• **YOUR INSTRUCTIONS**:
Repeat each line of the listing exactly as written.

• **DATA TO USE**:

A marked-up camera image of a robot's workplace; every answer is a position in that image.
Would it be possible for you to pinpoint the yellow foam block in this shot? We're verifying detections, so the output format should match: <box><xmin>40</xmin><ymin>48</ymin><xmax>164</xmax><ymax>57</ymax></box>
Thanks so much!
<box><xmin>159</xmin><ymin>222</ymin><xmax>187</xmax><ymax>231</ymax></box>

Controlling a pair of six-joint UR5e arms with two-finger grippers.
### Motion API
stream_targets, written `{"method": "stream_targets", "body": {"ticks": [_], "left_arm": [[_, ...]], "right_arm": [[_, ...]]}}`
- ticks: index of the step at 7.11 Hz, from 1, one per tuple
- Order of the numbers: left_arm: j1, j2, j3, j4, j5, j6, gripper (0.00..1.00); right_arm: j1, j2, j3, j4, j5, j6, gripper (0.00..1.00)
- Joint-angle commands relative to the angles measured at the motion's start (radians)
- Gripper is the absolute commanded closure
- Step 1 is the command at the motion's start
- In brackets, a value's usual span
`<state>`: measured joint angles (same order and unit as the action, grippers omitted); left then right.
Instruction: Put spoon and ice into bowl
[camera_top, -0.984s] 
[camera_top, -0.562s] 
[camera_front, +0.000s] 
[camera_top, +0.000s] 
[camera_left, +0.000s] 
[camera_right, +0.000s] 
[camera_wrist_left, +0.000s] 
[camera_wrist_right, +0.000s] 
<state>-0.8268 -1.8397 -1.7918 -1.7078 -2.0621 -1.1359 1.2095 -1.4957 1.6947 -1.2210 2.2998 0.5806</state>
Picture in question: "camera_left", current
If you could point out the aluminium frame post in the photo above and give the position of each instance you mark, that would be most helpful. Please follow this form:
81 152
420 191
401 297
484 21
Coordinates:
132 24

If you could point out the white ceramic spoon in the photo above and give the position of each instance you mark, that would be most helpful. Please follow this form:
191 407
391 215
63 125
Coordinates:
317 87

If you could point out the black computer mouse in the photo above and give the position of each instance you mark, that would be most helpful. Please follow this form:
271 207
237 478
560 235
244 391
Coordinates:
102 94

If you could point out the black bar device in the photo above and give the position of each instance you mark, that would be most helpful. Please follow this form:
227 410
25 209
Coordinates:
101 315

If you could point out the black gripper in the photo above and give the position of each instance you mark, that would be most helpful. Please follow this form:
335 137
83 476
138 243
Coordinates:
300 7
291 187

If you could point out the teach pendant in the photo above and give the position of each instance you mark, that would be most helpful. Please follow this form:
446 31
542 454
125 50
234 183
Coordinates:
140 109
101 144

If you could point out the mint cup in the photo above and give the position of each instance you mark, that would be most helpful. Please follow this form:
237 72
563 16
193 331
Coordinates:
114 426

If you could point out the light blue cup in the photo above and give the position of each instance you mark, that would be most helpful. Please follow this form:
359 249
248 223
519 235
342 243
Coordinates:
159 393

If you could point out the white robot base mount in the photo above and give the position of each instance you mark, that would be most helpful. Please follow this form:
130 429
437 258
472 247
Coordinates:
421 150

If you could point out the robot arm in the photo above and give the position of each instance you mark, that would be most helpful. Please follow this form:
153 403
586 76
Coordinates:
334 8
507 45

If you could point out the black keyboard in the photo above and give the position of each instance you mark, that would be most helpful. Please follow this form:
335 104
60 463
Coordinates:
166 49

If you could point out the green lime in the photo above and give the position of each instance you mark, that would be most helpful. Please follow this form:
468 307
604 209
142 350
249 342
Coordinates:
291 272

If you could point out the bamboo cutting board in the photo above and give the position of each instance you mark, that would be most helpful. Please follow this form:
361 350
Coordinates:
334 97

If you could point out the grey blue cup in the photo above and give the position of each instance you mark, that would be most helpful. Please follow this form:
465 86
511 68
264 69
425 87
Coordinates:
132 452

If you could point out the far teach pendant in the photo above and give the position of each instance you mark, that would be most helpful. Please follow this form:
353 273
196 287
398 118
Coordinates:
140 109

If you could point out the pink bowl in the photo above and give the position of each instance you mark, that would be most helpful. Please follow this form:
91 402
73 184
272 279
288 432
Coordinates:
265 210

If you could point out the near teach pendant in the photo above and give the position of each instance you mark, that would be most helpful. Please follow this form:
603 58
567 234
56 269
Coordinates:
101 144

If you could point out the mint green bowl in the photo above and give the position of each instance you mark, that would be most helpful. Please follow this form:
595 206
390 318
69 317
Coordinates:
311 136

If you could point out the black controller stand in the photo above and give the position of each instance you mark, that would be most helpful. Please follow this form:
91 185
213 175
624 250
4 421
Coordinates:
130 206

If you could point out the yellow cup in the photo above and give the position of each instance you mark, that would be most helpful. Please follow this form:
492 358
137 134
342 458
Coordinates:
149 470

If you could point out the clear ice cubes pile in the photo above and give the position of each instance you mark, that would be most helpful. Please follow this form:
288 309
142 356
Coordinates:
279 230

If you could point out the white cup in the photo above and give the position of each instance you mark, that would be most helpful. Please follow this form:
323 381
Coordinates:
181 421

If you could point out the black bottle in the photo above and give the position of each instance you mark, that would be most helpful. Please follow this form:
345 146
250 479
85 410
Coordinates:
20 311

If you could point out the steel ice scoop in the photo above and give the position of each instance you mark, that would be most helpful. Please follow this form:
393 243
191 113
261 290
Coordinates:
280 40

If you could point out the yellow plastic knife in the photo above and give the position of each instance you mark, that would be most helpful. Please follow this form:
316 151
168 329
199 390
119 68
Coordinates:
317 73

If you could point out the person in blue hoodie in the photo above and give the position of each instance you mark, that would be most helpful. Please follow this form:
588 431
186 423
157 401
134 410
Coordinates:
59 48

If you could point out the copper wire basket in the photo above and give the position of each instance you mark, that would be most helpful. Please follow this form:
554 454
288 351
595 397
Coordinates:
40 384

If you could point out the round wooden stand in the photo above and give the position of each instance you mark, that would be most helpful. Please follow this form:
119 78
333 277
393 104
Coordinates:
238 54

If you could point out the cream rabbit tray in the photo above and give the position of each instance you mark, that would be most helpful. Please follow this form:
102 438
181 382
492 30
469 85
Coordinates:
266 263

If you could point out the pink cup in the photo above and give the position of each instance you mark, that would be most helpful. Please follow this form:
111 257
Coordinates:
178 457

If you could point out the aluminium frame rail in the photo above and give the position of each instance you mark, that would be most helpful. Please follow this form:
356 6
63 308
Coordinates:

• **RESPONSE BELOW**:
A marked-up camera image of a robot's workplace; every answer is a position in that image.
Would it be possible for you to pinpoint the yellow foam block in this shot? We're verifying detections, so the output format should match: <box><xmin>40</xmin><ymin>48</ymin><xmax>164</xmax><ymax>57</ymax></box>
Thanks so much!
<box><xmin>159</xmin><ymin>222</ymin><xmax>187</xmax><ymax>231</ymax></box>

Controlling a pair of six-joint UR5e arms with two-finger grippers.
### Motion API
stream_targets, written `{"method": "stream_targets", "body": {"ticks": [_], "left_arm": [[_, ...]], "right_arm": [[_, ...]]}}`
- ticks: index of the step at 7.11 Hz, from 1, one per tuple
- Order of the numbers: left_arm: j1, j2, j3, j4, j5, j6, gripper (0.00..1.00); right_arm: j1, j2, j3, j4, j5, j6, gripper (0.00..1.00)
- Joint-angle commands relative to the angles measured at the motion's start (radians)
- Gripper is the absolute commanded closure
- Step 1 is the command at the motion's start
- In brackets, a value's usual span
`<state>`: measured joint angles (same order and unit as the action, grippers omitted); left then right.
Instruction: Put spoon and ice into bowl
[camera_top, -0.984s] 
[camera_top, -0.562s] 
[camera_front, +0.000s] 
[camera_top, +0.000s] 
[camera_left, +0.000s] 
[camera_right, +0.000s] 
[camera_wrist_left, +0.000s] 
[camera_wrist_right, +0.000s] 
<state>-0.8268 -1.8397 -1.7918 -1.7078 -2.0621 -1.1359 1.2095 -1.4957 1.6947 -1.2210 2.2998 0.5806</state>
Picture in question: "camera_left", current
If you could point out the aluminium frame post in the photo above and give the position of each instance you mark, that would be most helpful. Please follow this form:
81 152
420 191
401 297
484 21
Coordinates:
132 24

If you could point out the white ceramic spoon in the photo above and give the position of each instance you mark, that would be most helpful. Please follow this form:
191 407
391 215
63 125
Coordinates:
317 87

If you could point out the black computer mouse in the photo above and give the position of each instance you mark, that would be most helpful. Please follow this form:
271 207
237 478
560 235
244 391
Coordinates:
102 94

If you could point out the black bar device in the photo above and give the position of each instance you mark, that would be most helpful. Please follow this form:
227 410
25 209
Coordinates:
101 315

If you could point out the black gripper in the photo above and give the position of each instance you mark, that would be most helpful. Please follow this form:
335 137
83 476
138 243
Coordinates:
300 7
291 187

If you could point out the teach pendant in the photo above and give the position of each instance you mark, that would be most helpful. Please follow this form:
446 31
542 454
125 50
234 183
Coordinates:
140 109
101 144

If you could point out the mint cup in the photo above and give the position of each instance you mark, that would be most helpful. Please follow this form:
237 72
563 16
193 331
Coordinates:
114 426

If you could point out the light blue cup in the photo above and give the position of each instance you mark, that would be most helpful. Please follow this form:
359 249
248 223
519 235
342 243
Coordinates:
159 393

If you could point out the white robot base mount in the photo above and give the position of each instance you mark, that would be most helpful. Please follow this form:
130 429
437 258
472 247
Coordinates:
421 150

If you could point out the robot arm in the photo above and give the position of each instance you mark, that would be most helpful. Please follow this form:
153 403
586 76
Coordinates:
334 8
507 45

If you could point out the black keyboard in the photo above and give the position of each instance you mark, that would be most helpful. Please follow this form:
335 104
60 463
Coordinates:
166 49

If you could point out the green lime in the photo above and give the position of each instance you mark, that would be most helpful. Please follow this form:
468 307
604 209
142 350
249 342
Coordinates:
291 272

If you could point out the bamboo cutting board in the photo above and give the position of each instance you mark, that would be most helpful. Please follow this form:
361 350
Coordinates:
334 97

If you could point out the grey blue cup in the photo above and give the position of each instance you mark, that would be most helpful. Please follow this form:
465 86
511 68
264 69
425 87
Coordinates:
132 452

If you could point out the far teach pendant in the photo above and give the position of each instance you mark, that would be most helpful. Please follow this form:
353 273
196 287
398 118
Coordinates:
140 109

If you could point out the pink bowl in the photo above and give the position of each instance you mark, that would be most helpful. Please follow this form:
91 402
73 184
272 279
288 432
Coordinates:
265 210

If you could point out the near teach pendant in the photo above and give the position of each instance you mark, that would be most helpful. Please follow this form:
603 58
567 234
56 269
Coordinates:
101 144

If you could point out the mint green bowl in the photo above and give the position of each instance you mark, that would be most helpful. Please follow this form:
595 206
390 318
69 317
Coordinates:
311 136

If you could point out the black controller stand in the photo above and give the position of each instance you mark, that would be most helpful. Please follow this form:
91 185
213 175
624 250
4 421
Coordinates:
130 206

If you could point out the yellow cup in the photo above and give the position of each instance you mark, that would be most helpful. Please follow this form:
492 358
137 134
342 458
Coordinates:
149 470

If you could point out the clear ice cubes pile in the photo above and give the position of each instance you mark, that would be most helpful. Please follow this form:
288 309
142 356
Coordinates:
279 230

If you could point out the white cup in the photo above and give the position of each instance you mark, that would be most helpful. Please follow this form:
323 381
Coordinates:
181 421

If you could point out the black bottle in the photo above and give the position of each instance you mark, that would be most helpful. Please follow this form:
345 146
250 479
85 410
Coordinates:
20 311

If you could point out the steel ice scoop in the photo above and give the position of each instance you mark, that would be most helpful. Please follow this form:
393 243
191 113
261 290
Coordinates:
280 40

If you could point out the yellow plastic knife in the photo above and give the position of each instance you mark, that would be most helpful. Please follow this form:
316 151
168 329
199 390
119 68
Coordinates:
317 73

If you could point out the person in blue hoodie in the photo above and give the position of each instance you mark, that would be most helpful. Please follow this form:
588 431
186 423
157 401
134 410
Coordinates:
59 48

If you could point out the copper wire basket in the photo above and give the position of each instance you mark, that would be most helpful. Please follow this form:
554 454
288 351
595 397
Coordinates:
40 384

If you could point out the round wooden stand in the photo above and give the position of each instance you mark, that would be most helpful. Please follow this form:
119 78
333 277
393 104
Coordinates:
238 54

If you could point out the cream rabbit tray in the photo above and give the position of each instance you mark, that would be most helpful. Please follow this form:
102 438
181 382
492 30
469 85
Coordinates:
266 263

If you could point out the pink cup in the photo above and give the position of each instance you mark, that would be most helpful. Please follow this form:
111 257
Coordinates:
178 457

If you could point out the aluminium frame rail in the photo above and give the position of each instance you mark, that would be most helpful. Please follow this form:
356 6
63 308
Coordinates:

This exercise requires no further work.